Your task:
Return the listing below unchanged, but without pictures.

Stored data:

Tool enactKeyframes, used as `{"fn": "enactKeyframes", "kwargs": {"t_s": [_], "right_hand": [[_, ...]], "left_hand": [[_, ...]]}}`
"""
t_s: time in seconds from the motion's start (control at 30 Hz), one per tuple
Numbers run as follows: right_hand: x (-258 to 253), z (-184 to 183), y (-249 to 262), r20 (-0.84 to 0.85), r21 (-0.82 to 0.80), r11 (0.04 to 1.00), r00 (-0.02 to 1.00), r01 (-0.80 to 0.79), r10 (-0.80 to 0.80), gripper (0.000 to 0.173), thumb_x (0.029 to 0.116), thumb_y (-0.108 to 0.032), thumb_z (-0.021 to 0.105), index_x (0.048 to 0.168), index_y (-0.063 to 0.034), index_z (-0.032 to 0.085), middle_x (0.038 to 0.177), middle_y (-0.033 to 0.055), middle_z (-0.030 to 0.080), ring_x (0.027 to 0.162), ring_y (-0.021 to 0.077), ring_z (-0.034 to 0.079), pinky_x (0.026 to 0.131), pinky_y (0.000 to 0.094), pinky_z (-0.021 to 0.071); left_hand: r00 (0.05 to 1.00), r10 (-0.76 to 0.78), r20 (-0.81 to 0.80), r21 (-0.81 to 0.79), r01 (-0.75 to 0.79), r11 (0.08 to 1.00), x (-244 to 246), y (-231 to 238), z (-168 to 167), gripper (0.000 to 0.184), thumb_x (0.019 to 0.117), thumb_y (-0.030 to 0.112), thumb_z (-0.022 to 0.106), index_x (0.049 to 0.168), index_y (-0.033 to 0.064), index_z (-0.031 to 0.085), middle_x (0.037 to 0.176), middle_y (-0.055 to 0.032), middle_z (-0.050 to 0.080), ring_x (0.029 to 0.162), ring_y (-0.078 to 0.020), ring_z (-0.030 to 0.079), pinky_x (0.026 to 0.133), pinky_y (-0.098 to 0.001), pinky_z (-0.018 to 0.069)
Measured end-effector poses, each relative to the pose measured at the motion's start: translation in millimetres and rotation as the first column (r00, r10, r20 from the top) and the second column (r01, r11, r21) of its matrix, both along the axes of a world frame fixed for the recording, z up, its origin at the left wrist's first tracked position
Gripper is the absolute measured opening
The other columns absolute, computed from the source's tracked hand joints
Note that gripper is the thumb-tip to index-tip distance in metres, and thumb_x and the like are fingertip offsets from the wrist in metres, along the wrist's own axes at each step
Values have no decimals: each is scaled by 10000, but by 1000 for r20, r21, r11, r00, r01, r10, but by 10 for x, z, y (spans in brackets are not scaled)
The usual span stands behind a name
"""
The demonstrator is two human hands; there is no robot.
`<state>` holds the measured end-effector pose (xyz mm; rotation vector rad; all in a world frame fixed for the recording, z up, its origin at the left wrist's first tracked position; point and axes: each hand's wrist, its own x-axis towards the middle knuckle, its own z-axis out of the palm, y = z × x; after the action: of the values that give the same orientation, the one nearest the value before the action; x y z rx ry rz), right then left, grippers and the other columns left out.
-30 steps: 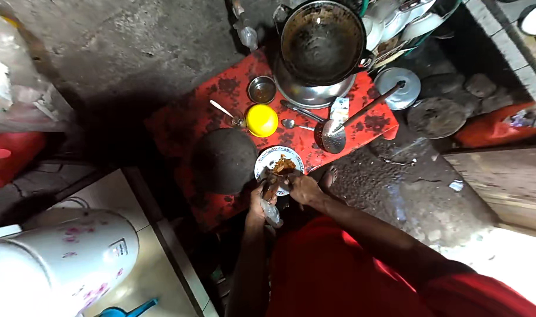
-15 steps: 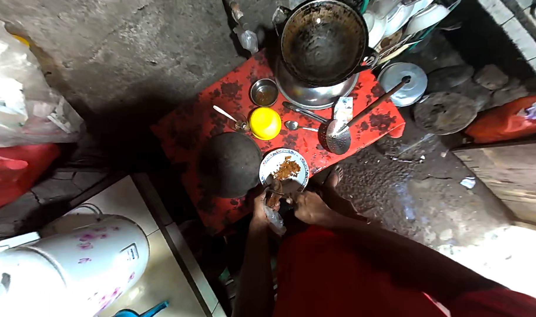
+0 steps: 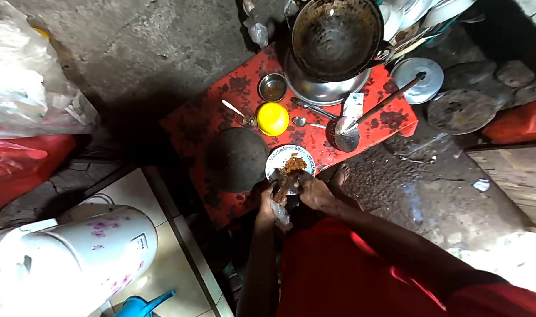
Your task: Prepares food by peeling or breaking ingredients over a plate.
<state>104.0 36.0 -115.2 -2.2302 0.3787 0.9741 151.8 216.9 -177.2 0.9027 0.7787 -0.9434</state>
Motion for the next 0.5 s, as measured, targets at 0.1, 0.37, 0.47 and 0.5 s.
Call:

Solution to this task:
Tool enactKeyframes, used as `{"fn": "enactKeyframes", "kwargs": {"t_s": [_], "right_hand": [[_, ...]], "left_hand": [[_, ...]]}}`
"""
t_s: time in seconds from the motion's start (control at 30 Hz), one per tuple
Numbers run as follows: right_hand: x (-258 to 253), z (-184 to 183), y (-249 to 262), r20 (-0.84 to 0.85), r21 (-0.82 to 0.80), r11 (0.04 to 1.00), r00 (-0.02 to 1.00), r01 (-0.80 to 0.79), r10 (-0.80 to 0.80), gripper (0.000 to 0.173), thumb_x (0.029 to 0.116), thumb_y (-0.108 to 0.032), thumb_z (-0.021 to 0.105), index_x (0.048 to 0.168), index_y (-0.063 to 0.034), index_z (-0.032 to 0.085), middle_x (0.038 to 0.177), middle_y (-0.033 to 0.055), middle_z (-0.030 to 0.080), ring_x (0.027 to 0.162), ring_y (-0.021 to 0.077), ring_z (-0.034 to 0.079), pinky_x (0.026 to 0.131), pinky_y (0.000 to 0.094), pinky_z (-0.021 to 0.071); left_hand: r00 (0.05 to 1.00), r10 (-0.76 to 0.78), r20 (-0.81 to 0.80), r21 (-0.81 to 0.79), r01 (-0.75 to 0.79), r11 (0.08 to 1.00), x (-244 to 246), y (-231 to 238), z (-168 to 167), gripper (0.000 to 0.184), thumb_x (0.019 to 0.117), thumb_y (-0.030 to 0.112), thumb_z (-0.022 to 0.106), index_x (0.049 to 0.168), index_y (-0.033 to 0.064), index_z (-0.031 to 0.085), middle_x (0.037 to 0.176), middle_y (-0.055 to 0.032), middle_z (-0.050 to 0.080), ring_x (0.029 to 0.162), ring_y (-0.078 to 0.020), ring_z (-0.030 to 0.079), pinky_x (0.026 to 0.133), pinky_y (-0.098 to 0.001), pinky_z (-0.018 to 0.069)
Measured end-effector poses, each relative to the pose measured at the motion's start: translation in millimetres and rotation as the first column (r00, r10, r20 from the top) and the second column (r01, r11, r21) of its matrix, both along the axes of a world frame fixed for the recording, z up, its origin at the left wrist's first tracked position
Gripper is the absolute measured opening
The other columns absolute, computed from the source's tracked hand joints
Note that gripper is the thumb-tip to index-tip distance in metres, and thumb_x and the like are fingertip offsets from the wrist in metres, along the wrist's own axes at each step
Values have no decimals: each is scaled by 10000, but by 1000 for r20, r21, r11, r00, r01, r10, but by 10 for x, z, y (spans in brackets are not scaled)
The usual span stands behind a name
"""
The demonstrator is two human hands; there is no robot.
`<state>` holds the measured end-effector pose (xyz mm; rotation vector rad; all in a world frame fixed for the recording, z up, its origin at the left wrist's first tracked position; point and axes: each hand's wrist, its own x-axis towards the middle knuckle, its own z-axis out of the palm, y = z × x; after the action: of the values that give the same orientation, the one nearest the value before the action; x y z rx ry rz), right then left, grippers and the other columns left out.
-30 steps: 
-15 steps: 
+0 steps: 
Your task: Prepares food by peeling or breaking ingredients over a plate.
<state>104.0 36.0 -115.2 -2.2302 0.3787 0.9741 151.8 216.9 -177.2 0.9027 0.7787 -0.9434</state>
Motion for the next 0.5 s, as measured, targets at 0.1, 0.37, 0.47 and 0.5 s.
Call:

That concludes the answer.